Самое страшное — пропал и мой отец. Он служил бракером в тресте Экспортлес, большую часть года проводил в командировках на лесоразработках, то в Котласе, Архангельской области, то в Юрьевце и Кинешме на Волге, то в Тейкове Ивановской области. В его обязанности входил отбор древесины для производства целлюлозы. В Экспортлесе скопом посадили все руководство: они были связаны с заграницей, поэтому их обвинили в шпионаже. Заодно замели и всех остальных…
Забегая несколько вперед, скажу, что отцу несказанно повезло. Когда в 1938 году народного комиссара внутренних дел Н. Ежова, с помощью которого Сталин взял страну в «ежовые рукавицы», заменил Л. Берия, наступило некоторое послабление. Пленум ЦК осудил «перегибы», Ежов, как и его жертвы, исчез. А на свободу выпустили часть тех, кто еще не успел получить срок. Среди них был и мой отец.
Вспоминаю красивого стройного мальчика, с кем мы весной и в начале лета 1936 года регулярно сражались в шахматы в ЦПКиО. Звали его Юра Каменев. А потом он исчез. Навсегда…
Так получилось, что уже после войны я узнал об его несчастливой судьбе. Сын проходившего по процессу троцкистов Леонида Каменева, он после расстрела отца был выслан с матерью в Нижний Новгород. Там он иногда встречался за шахматной доской с другим московским школьником, приехавшим в Нижний к тетке на летние каникулы. Тот мне и рассказал, что произошло далее. Однажды к его тетке прибежала Юрина мать и со слезами умоляла, чтобы та разрешила ее сыну хотя бы неделю у нее пожить. Однако, опасаясь за свою участь, тетка отказала. А когда через несколько дней этот мальчик отправился к Юре, то ни его, ни его матери там уже не оказалось…
Совсем недавно я узнал, что мать Юры, сестра Л. Троцкого, была расстреляна в 1941 году в Орле, а Юра умер от тифа в лагере.
В разгар репрессий Сталин заявил, что сын за отца не отвечает, но карательные органы чаще придерживались другой поговорки — «яблоко от яблони недалеко падает».
Вспоминаю, что много позже, когда я уже учился в МВТУ им. Баумана, одному из окончивших студентов выдали характеристику, в которой были такие слова: «Своевременно сообщил в деканат, что его отец арестован как „враг народа“».

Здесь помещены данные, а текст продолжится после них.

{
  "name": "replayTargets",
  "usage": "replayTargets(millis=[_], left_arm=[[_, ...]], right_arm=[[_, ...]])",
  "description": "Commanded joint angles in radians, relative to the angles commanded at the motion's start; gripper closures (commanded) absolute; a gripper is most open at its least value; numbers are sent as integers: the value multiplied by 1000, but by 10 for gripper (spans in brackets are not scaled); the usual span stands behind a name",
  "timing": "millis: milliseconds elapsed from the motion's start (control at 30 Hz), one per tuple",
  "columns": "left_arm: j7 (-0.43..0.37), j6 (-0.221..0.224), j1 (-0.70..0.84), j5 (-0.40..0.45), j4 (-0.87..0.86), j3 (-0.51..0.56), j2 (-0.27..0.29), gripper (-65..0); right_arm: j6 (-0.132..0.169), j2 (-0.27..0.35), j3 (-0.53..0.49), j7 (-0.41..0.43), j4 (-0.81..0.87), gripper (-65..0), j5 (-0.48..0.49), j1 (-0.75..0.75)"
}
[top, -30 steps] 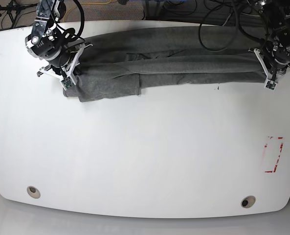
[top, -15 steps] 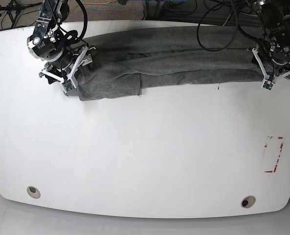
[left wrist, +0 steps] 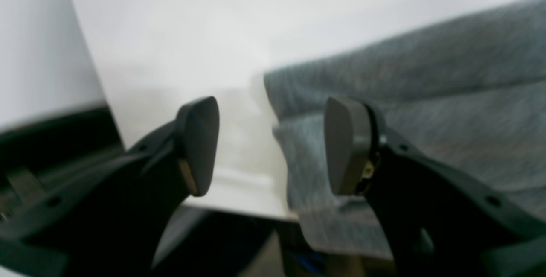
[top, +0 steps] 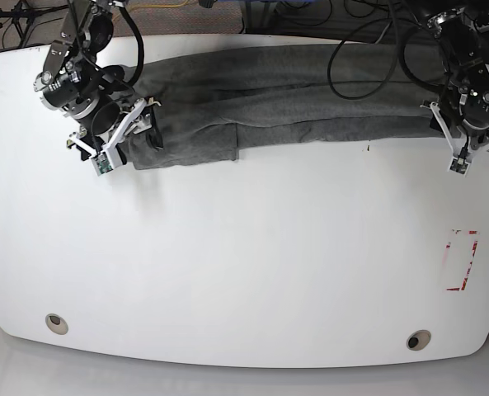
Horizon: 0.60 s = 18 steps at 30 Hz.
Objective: Fold the T-shirt properly
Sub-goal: 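Fold the hem up over the shirt toward the collar with both grippers, then lay the folded edge down and smooth it with both grippers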
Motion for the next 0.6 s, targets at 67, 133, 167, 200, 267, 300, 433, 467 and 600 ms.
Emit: replayTargets(millis=[67, 133, 167, 200, 267, 300, 433, 467, 600], left_arm=[[-3, 0, 29, 0, -6, -11, 2, -290], [-3, 0, 49, 0, -12, -14, 2, -224], [-3, 0, 63, 0, -18, -17, 2, -165], [-3, 0, 72, 0, -20, -18, 2, -133], [-3, 0, 98, 0, -20, -18, 0, -60], [-3, 0, 104, 0, -20, -18, 0, -50], [-5, 0, 129, 0, -21, -18, 2, -43], [-5, 0, 129, 0, -25, -17, 2, -43], [-6, 0, 114, 0, -60, -12, 3, -43]], right_arm=[[0, -3, 0, 0, -17, -157, -38, -11], [0, -3, 0, 0, -29, -81, -60, -17], [0, -3, 0, 0, -40, -38, -78, -18], [0, -3, 0, 0, -48, -29, -86, -18], [0, 2, 0, 0, -71, -33, -109, -21], [0, 2, 0, 0, -77, -36, -115, -26], [0, 5, 0, 18, -120, -68, -173, -34], [0, 5, 0, 37, -132, -70, -190, -34], [0, 5, 0, 124, -196, -71, -261, -31]])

В моем архиве до сих пор хранится текст неоконченной партии, начатой в том же злосчастном 1937 году. Белые Юрий Авербах. Черные — Борис Эмиль Август Джоунопатеро. То была партия по переписке. Черными играл калужский шахматист Борис Швайковский, молодой человек лет на десять меня старше. Не знаю, почему он выбрал столь странный псевдоним.

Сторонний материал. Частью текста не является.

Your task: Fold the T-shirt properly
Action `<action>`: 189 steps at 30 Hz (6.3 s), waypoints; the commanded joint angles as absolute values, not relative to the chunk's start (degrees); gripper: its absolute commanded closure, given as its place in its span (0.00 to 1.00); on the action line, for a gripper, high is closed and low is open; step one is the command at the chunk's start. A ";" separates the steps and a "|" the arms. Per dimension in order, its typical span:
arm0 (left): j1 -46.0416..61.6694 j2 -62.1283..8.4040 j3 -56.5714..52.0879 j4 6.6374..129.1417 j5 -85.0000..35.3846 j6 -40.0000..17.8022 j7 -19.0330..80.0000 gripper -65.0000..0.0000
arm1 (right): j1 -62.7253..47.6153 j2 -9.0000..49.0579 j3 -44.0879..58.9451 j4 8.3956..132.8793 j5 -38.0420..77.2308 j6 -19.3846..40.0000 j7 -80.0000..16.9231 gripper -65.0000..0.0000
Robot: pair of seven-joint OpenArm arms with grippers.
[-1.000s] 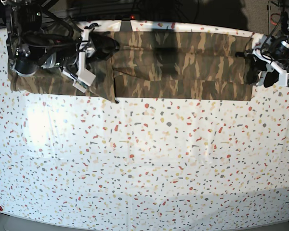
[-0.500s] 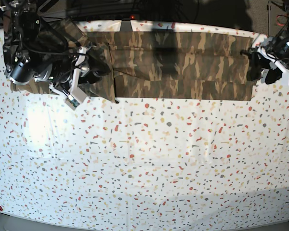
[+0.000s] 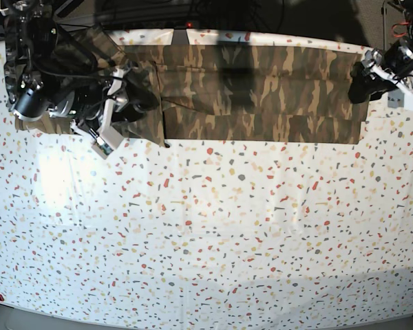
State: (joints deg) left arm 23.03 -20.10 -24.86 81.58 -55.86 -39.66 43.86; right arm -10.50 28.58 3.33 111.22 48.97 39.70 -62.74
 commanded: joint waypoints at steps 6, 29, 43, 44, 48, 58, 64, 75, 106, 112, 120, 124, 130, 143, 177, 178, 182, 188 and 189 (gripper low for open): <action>23.33 -20.67 -25.04 81.95 -57.23 -40.00 48.07 0.53 | -9.98 29.36 3.75 112.14 49.69 40.00 -61.69 0.70; 21.28 -23.83 -25.15 81.95 -49.30 -39.64 36.80 1.00 | -10.02 29.36 3.75 112.14 49.69 40.00 -61.52 0.70; 20.69 -31.14 -25.15 91.96 -37.52 -24.64 36.62 1.00 | -10.02 29.30 3.75 112.12 49.63 40.00 -60.23 0.70; 21.85 -30.96 -25.12 94.48 -37.54 -24.60 36.91 1.00 | -10.00 29.19 3.75 112.14 49.63 40.00 -60.23 0.70; 28.23 -27.49 -25.12 105.62 -37.50 -24.60 37.65 1.00 | -10.00 29.17 3.75 112.12 49.19 40.00 -60.31 0.70; 37.15 -12.88 -24.16 120.77 -39.38 -30.48 31.73 1.00 | -9.98 25.85 3.75 112.12 47.97 40.00 -60.18 0.70; 37.06 -10.35 -14.11 120.75 -33.23 -30.48 32.77 1.00 | -9.96 25.23 3.75 112.12 48.12 40.00 -59.96 0.70; 36.80 -10.33 3.46 120.73 -16.56 -23.31 22.22 1.00 | -9.98 25.26 3.75 112.12 47.97 40.00 -60.01 0.70; 31.70 -10.37 7.03 120.68 -2.92 -17.30 21.76 0.58 | -9.26 25.39 6.15 112.14 53.98 40.00 -71.07 0.70; 31.11 -10.35 2.59 120.49 -3.05 -17.28 21.12 0.58 | -12.51 25.41 18.68 112.14 63.07 40.00 -74.63 0.70; 31.09 -10.35 0.36 120.31 -3.49 -17.30 20.34 0.58 | -22.70 28.29 35.44 112.12 62.54 40.00 -74.81 0.70; 31.11 -10.35 0.36 120.29 -3.44 -17.30 19.59 0.58 | -25.85 30.74 37.41 112.12 59.46 40.00 -74.74 0.62; 31.11 -10.37 0.36 120.31 -3.44 -17.30 19.62 0.58 | -25.71 32.08 37.47 108.47 57.39 40.00 -74.13 0.29; 31.11 -10.37 0.36 120.31 -6.74 -17.32 18.74 0.58 | -21.56 32.05 35.38 85.82 60.64 40.00 -75.02 0.29; 31.27 -10.35 0.36 120.31 -7.55 -17.32 20.10 0.58 | -17.78 32.08 16.49 82.13 75.90 40.00 -74.26 0.29; 31.24 -10.35 0.36 120.31 -7.53 -17.32 20.10 0.58 | -17.78 32.08 16.49 82.17 75.85 40.00 -74.39 0.29; 31.27 -10.37 0.36 120.31 -7.55 -17.32 20.14 0.58 | -17.82 32.80 16.49 82.17 75.20 40.00 -75.02 0.29; 31.27 -10.35 0.36 120.31 -7.55 -17.32 22.31 0.58 | -17.82 37.67 16.53 82.17 75.33 40.00 -75.02 0.29; 31.27 -10.35 0.36 120.31 -7.55 -17.32 22.50 0.58 | -17.85 38.61 16.53 82.17 75.64 40.00 -75.02 0.29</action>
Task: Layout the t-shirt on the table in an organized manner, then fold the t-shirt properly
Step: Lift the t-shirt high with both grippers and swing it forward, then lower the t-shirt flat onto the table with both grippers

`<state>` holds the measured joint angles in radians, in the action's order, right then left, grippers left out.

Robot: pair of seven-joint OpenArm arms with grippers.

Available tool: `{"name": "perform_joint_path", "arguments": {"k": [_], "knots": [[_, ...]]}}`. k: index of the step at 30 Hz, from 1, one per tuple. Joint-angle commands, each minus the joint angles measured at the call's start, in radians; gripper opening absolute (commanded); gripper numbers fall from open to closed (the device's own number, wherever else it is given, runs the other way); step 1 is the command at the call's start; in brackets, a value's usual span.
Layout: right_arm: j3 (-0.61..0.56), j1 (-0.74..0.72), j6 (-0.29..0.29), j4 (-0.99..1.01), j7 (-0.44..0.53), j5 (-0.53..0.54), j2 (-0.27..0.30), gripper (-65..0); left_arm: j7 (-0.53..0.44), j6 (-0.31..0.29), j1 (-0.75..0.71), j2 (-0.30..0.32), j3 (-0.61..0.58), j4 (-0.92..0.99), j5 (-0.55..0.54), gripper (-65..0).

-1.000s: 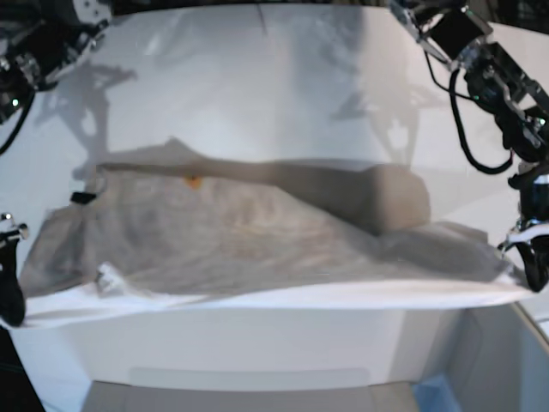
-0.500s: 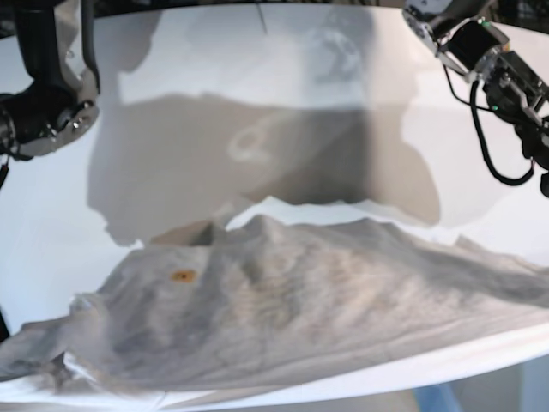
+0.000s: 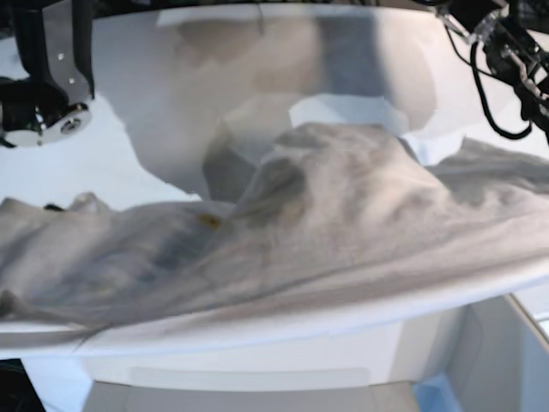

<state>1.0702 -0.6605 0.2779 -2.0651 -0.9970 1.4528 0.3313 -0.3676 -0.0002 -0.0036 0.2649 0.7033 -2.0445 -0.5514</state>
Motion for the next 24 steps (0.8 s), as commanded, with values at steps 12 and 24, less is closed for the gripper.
{"name": "perform_joint_path", "arguments": {"k": [12,24], "knots": [[-0.126,0.057,-0.027,0.105,0.040,-0.237,0.027,-65.0,0.407,0.041,0.040,0.015,-0.075,0.000,-0.017,-65.0],[-0.410,0.124,-0.027,0.535,0.048,-0.613,0.007,-65.0,1.010,0.038,0.348,0.015,-0.242,0.423,-0.014,-65.0]]}}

Было только известно, что Борис увлекается эсперанто и ведет оживленную переписку с заграницей.
Наша партия длилась недолго — всего десять ходов. А затем письма от него приходить перестали. Позднее я узнал, что Борис был арестован и исчез…
Весной 1936 года, в течение нескольких вечеров, в шахматном клубе стадиона Юных пионеров проходил конкурс решений задач и этюдов, привлекший много ребят. Душой и организатором этого мероприятия был проблемист Петр Муссури, молодой красавец брюнет в дымчатых очках. На подведение итогов конкурса ему удалось привести самого экс-чемпиона мира Эмануила Ласкера, и я, оказавшись в числе призеров, получил первый шахматный трофей — «Учебник шахматной игры» с автографом автора. А победителем этого необычного соревнования стал будущий гроссмейстер Владимир Симагин.
Сам Муссури считался неплохим композитором. Начав заниматься составлением задач, главным образом двухходовок, он к 1936 году опубликовал 125 произведений, из которых около пятидесяти были удостоены отличий.
Звездным часом Петра Степановича как журналиста, несомненно, стал турнир в Ноттингеме. Впрочем, об этом лучше послушать непосредственного свидетеля происходившего Михаила Ботвинника.
«Вместе с П. Муссури едем в Париж. Муссури был греческим подданным, но жил в Москве, сотрудничал в газете „64“ и составлял шахматные задачи. Когда в Москве Н. Крыленко получил разрешение на выпуск специального бюллетеня, посвященного турниру, надо было срочно послать корреспондента в Ноттингем. Проще всего это было сделать, послав Муссури, поскольку он был иностранцем, и вот Муссури в Ноттингеме. Работал он без устали и передавал в Москву много материала. Когда мы вместе с Капой ехали в поезде Ноттингем — Лондон, Муссури уговорил кубинца продиктовать примечания к двум партиям».